| Description of the task |
Some of the lines below need repeating. Reproduce exactly those between the lines holding "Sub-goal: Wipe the" and "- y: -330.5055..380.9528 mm", inclusive.

| Listed records |
# # # #
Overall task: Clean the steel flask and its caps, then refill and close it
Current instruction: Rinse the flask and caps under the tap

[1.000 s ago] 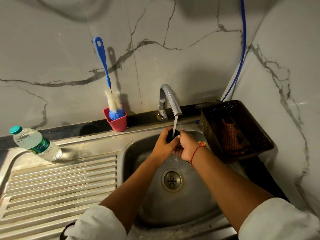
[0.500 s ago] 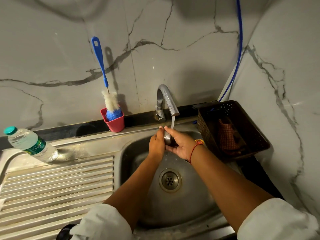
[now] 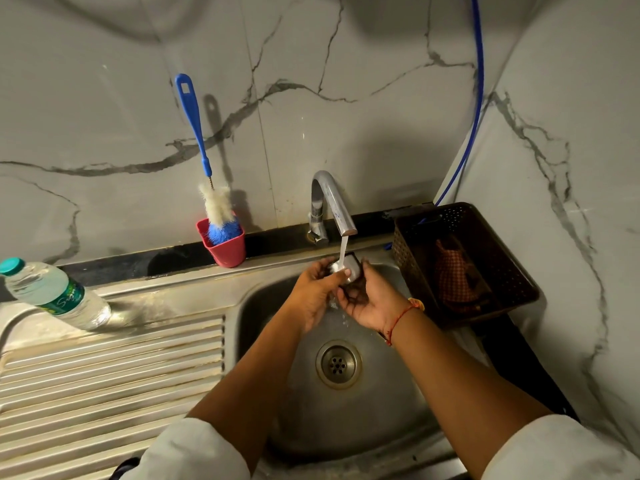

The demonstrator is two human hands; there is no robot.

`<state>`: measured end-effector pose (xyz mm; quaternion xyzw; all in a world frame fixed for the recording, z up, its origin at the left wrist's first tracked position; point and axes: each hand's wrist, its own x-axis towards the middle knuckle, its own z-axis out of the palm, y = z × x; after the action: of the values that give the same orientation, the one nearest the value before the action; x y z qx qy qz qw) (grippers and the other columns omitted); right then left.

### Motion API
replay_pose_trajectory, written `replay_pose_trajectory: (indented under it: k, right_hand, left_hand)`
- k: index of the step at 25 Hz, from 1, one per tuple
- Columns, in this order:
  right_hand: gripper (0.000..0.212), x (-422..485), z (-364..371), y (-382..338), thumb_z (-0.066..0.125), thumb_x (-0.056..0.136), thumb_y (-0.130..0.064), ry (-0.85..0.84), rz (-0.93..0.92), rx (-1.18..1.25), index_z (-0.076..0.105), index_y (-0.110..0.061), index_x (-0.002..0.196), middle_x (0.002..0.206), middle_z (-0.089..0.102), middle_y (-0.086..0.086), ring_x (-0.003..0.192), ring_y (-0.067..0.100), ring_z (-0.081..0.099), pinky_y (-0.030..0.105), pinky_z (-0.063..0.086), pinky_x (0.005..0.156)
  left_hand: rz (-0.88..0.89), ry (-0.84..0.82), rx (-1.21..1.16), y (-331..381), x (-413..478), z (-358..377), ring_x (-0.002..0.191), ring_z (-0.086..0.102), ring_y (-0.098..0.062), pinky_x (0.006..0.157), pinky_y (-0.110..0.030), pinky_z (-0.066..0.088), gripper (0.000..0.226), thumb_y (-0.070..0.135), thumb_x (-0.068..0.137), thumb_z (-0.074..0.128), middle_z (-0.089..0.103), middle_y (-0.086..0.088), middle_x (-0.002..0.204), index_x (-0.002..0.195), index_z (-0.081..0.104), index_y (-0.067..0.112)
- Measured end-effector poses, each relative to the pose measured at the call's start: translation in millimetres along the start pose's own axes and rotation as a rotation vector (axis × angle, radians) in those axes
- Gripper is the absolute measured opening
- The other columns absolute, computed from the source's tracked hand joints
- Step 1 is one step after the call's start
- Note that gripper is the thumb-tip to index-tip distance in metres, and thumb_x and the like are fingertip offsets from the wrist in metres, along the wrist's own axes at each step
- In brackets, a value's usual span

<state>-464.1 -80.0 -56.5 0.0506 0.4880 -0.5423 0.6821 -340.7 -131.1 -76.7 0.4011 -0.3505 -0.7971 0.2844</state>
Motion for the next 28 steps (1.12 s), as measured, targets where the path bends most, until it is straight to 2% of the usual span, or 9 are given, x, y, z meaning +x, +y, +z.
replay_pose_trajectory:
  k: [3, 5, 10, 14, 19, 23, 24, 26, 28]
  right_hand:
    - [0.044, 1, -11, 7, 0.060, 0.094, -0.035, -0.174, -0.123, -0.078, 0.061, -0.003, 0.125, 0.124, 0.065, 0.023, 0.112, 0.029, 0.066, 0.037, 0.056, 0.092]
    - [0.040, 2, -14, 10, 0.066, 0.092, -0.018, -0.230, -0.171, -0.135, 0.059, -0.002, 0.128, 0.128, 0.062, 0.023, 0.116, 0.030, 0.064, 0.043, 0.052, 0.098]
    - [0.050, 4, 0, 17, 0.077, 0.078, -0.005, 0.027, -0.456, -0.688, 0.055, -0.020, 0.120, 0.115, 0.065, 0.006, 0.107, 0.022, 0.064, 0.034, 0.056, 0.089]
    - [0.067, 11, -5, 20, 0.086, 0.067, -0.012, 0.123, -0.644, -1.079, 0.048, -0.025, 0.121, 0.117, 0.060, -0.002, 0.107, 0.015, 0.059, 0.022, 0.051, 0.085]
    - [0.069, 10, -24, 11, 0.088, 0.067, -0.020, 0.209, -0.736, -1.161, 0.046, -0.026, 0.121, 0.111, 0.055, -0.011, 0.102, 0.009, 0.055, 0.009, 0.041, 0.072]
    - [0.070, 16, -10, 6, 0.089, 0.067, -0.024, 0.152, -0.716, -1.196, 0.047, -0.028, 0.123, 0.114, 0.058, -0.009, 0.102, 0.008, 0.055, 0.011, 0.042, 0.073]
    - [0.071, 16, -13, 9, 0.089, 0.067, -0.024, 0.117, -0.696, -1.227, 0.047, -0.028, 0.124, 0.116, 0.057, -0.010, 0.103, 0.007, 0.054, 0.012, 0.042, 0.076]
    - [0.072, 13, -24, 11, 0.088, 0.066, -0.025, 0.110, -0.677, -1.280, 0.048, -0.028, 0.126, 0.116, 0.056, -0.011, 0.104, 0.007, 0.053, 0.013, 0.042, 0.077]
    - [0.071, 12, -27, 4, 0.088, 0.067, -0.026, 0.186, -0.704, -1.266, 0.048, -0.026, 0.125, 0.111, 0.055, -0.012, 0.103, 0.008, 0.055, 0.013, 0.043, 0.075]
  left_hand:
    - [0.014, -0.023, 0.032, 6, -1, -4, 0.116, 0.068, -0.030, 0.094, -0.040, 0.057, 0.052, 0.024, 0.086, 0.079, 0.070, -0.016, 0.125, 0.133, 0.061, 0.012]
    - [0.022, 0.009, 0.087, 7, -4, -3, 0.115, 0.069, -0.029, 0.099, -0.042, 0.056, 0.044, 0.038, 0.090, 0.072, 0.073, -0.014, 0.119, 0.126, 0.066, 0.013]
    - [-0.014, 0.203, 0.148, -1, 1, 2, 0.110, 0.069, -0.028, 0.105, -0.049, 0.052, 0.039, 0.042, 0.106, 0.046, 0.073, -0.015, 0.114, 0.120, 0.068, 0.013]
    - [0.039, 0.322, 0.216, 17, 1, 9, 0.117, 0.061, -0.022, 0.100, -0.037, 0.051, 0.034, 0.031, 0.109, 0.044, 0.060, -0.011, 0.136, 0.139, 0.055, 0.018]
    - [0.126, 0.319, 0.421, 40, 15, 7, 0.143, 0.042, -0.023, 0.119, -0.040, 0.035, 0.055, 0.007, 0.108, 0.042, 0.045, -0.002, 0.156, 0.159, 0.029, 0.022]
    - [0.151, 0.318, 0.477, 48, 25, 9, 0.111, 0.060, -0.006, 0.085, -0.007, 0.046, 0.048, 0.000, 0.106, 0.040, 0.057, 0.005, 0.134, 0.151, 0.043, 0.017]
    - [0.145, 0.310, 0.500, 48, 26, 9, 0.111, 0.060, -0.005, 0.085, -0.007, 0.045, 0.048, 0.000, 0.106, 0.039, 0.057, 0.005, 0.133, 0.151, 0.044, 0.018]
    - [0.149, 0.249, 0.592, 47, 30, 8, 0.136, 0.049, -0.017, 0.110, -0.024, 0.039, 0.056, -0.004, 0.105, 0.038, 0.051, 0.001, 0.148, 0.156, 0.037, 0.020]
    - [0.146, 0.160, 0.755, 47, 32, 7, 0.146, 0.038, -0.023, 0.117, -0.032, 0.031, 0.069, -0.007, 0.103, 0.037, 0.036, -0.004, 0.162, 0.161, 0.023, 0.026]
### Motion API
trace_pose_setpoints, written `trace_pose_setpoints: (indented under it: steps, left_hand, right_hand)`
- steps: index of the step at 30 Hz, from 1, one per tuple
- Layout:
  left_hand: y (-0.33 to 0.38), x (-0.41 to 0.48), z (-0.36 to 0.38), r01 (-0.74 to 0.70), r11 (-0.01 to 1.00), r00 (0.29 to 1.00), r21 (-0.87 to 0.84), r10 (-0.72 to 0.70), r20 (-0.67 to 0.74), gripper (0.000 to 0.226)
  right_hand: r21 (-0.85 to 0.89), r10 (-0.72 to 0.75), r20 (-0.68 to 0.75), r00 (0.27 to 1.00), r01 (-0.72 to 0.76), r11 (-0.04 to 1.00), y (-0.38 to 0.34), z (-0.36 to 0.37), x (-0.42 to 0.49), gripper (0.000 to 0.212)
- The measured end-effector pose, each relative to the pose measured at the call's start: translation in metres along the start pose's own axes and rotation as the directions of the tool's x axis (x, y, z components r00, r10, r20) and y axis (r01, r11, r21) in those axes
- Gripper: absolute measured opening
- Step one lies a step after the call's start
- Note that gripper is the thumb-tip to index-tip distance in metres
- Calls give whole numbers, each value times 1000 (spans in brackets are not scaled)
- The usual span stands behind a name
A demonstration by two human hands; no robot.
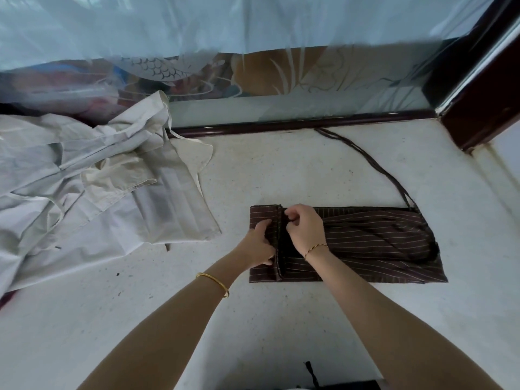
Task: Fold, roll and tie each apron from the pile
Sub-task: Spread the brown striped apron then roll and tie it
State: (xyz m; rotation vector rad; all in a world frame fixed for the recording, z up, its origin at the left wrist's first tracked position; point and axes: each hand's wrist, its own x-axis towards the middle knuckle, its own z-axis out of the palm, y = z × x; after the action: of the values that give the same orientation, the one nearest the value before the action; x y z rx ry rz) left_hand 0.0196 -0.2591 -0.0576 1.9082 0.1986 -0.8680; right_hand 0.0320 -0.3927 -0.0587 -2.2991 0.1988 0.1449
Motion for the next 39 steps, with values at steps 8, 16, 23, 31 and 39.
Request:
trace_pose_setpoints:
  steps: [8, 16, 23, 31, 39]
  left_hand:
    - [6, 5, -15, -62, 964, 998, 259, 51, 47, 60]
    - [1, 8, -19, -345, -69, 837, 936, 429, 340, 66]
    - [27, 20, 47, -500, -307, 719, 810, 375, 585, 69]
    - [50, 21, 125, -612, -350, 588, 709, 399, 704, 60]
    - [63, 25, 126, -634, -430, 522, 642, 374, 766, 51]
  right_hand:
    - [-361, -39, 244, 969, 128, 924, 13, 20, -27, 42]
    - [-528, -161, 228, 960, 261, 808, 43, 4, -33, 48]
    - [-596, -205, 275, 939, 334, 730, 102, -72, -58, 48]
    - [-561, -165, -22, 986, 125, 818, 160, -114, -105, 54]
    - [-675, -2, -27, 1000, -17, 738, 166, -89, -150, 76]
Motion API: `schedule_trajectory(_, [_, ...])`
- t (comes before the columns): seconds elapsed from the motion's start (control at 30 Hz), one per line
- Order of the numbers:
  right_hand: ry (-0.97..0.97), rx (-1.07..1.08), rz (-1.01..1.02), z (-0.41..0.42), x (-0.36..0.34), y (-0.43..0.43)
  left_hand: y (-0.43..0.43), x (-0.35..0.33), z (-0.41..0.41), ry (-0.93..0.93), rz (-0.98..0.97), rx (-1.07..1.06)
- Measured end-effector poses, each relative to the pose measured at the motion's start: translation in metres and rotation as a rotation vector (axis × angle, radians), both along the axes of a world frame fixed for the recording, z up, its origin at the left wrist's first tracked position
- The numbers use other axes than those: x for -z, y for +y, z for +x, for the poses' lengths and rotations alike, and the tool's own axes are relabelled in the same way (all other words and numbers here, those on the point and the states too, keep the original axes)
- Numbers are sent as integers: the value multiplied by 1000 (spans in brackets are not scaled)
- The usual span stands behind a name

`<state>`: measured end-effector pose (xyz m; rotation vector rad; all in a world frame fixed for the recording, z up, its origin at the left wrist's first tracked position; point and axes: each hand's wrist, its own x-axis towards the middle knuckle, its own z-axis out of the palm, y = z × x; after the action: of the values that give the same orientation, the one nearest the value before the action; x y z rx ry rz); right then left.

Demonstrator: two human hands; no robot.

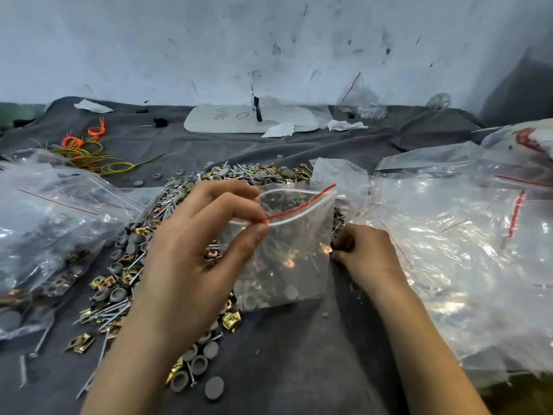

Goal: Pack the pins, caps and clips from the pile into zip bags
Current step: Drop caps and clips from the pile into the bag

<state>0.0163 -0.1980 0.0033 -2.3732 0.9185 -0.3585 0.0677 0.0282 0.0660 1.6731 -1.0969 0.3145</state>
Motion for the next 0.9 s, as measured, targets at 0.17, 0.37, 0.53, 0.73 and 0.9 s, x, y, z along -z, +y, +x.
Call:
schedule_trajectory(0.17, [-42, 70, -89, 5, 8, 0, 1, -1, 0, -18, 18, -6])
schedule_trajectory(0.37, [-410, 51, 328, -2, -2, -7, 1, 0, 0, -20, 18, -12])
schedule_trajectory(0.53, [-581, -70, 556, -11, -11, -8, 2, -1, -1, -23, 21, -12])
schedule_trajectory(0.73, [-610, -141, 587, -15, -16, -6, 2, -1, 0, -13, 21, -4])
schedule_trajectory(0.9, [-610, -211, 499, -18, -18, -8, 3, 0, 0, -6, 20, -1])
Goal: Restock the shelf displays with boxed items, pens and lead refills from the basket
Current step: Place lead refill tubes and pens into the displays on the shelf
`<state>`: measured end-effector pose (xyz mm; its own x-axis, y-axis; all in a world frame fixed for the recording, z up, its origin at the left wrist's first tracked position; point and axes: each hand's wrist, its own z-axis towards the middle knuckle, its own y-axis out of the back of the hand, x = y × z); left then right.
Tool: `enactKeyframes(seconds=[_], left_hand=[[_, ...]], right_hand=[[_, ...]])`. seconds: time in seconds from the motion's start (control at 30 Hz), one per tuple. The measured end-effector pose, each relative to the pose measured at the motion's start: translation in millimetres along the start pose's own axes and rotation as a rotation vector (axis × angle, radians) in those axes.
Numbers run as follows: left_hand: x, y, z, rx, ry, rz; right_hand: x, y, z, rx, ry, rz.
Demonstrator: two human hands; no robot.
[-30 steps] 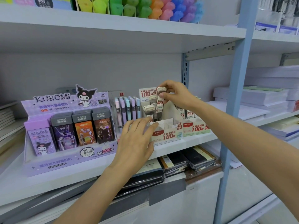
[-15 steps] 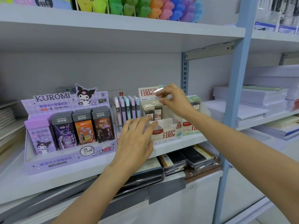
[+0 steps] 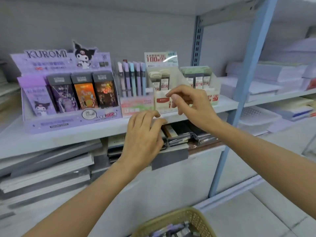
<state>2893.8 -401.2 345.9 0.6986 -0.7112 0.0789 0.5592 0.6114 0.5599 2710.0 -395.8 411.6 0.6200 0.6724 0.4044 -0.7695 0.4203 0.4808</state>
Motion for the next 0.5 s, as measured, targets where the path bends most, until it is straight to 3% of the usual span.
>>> enactKeyframes(seconds=[0.1,0.37,0.5], left_hand=[[-11,-23,-54,0.125,0.118,-0.125],[-30,-93,-265,0.752,0.401,-0.23],[-41,-114,-349,1.07,0.477,-0.176]], right_hand=[[-5,-32,-63,0.204,-0.093,0.066],[-86,-149,-254,0.773,-0.637,-0.009],[-119,-181,-345,1.05,-0.788,-0.078]])
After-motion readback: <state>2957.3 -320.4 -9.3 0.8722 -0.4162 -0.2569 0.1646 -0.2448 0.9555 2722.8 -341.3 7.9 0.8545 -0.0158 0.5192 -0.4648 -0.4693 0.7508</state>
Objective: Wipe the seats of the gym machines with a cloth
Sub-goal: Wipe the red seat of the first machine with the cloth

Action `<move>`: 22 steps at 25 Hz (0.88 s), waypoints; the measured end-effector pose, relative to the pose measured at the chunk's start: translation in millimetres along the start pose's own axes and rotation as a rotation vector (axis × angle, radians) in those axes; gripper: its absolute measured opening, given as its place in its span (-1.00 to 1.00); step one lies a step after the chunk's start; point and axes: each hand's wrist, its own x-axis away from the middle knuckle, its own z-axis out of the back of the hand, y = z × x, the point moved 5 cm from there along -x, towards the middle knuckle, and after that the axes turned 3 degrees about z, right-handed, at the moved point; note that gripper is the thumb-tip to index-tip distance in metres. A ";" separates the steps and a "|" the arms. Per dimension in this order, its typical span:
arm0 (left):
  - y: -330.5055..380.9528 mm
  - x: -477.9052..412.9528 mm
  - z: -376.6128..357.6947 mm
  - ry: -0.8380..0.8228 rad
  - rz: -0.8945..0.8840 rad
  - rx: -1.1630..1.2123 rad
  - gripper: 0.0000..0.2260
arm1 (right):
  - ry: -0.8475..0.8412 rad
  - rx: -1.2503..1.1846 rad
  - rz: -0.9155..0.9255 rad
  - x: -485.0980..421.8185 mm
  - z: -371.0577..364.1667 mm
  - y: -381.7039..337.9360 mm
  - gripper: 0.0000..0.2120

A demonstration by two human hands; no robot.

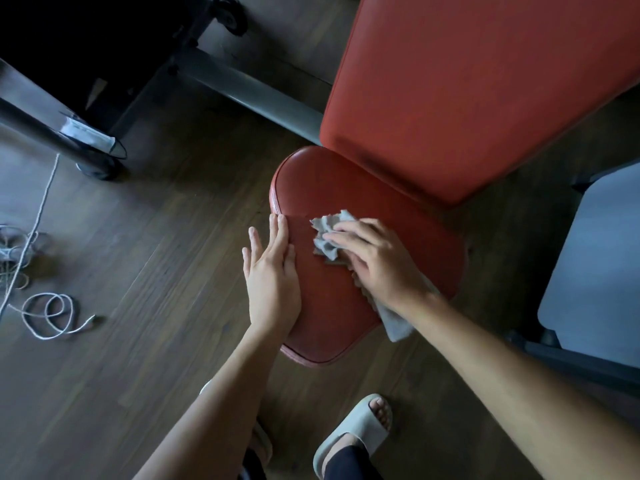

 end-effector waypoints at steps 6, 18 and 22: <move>-7.9 0.8 4.3 -0.122 0.132 0.367 -0.58 | 0.164 0.037 -0.300 -30.3 -10.3 8.8 -0.69; 3.8 6.8 14.3 -0.217 0.069 0.169 -0.55 | -0.127 -0.058 0.218 70.4 10.1 -35.8 -0.65; 28.0 -0.7 5.1 -0.058 -0.039 -0.121 -0.49 | -0.042 0.025 -0.063 74.4 34.9 27.1 -0.67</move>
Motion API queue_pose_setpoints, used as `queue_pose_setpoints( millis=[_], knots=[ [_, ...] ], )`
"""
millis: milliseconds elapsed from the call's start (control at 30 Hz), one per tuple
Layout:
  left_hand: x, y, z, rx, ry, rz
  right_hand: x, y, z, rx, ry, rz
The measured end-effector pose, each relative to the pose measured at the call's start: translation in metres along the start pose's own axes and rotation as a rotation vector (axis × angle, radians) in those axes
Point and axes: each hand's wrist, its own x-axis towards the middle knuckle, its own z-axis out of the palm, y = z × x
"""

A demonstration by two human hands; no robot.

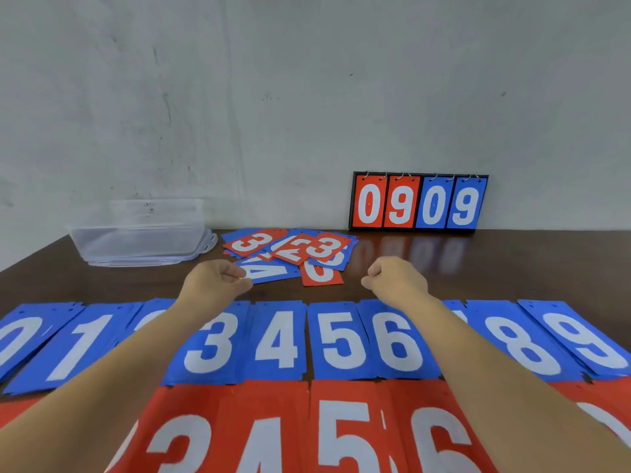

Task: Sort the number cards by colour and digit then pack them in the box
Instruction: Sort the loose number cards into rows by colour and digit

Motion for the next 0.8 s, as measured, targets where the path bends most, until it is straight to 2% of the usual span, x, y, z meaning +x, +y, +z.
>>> queue_pose_setpoints(
  millis=[200,333,567,800],
  knots=[
    [0.057,-0.007,0.021,0.041,-0.032,-0.001,0.035,-0.037,0.031,0.021,-0.040,-0.053],
    [0.085,-0.001,0.039,0.064,-0.044,0.018,0.060,-0.052,0.044,-0.105,-0.015,-0.048],
    [0.115,-0.008,0.063,0.155,-0.070,0.047,0.084,-0.058,0.058,-0.433,-0.311,-0.177],
    [0.129,0.000,0.074,0.309,-0.059,0.068,0.059,-0.024,0.040,-0.480,-0.321,-0.226]
  ],
)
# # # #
| Exercise output |
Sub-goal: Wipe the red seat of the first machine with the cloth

Action `<move>`: 22 steps at 25 Hz (0.88 s), waypoints; the measured end-effector pose, relative to the pose measured at the chunk's start: translation in millimetres along the start pose's own axes and rotation as a rotation vector (axis × angle, radians) in those axes; gripper: its absolute measured opening, given as its place in its span (-1.00 to 1.00); step one lies a step after the chunk's start; point and axes: each hand's wrist, its own x-axis away from the middle knuckle, its own z-axis out of the back of the hand, y = z × x, the point moved 5 cm from there along -x, towards the middle knuckle, and after that the axes turned 3 degrees about z, right-handed, at the moved point; note that gripper is the thumb-tip to index-tip distance in metres. A ";" separates the steps and a "|" the arms. Per dimension in this order, its typical span:
arm0 (left):
  - y: -330.5055..380.9528 mm

There is no more to add to the answer.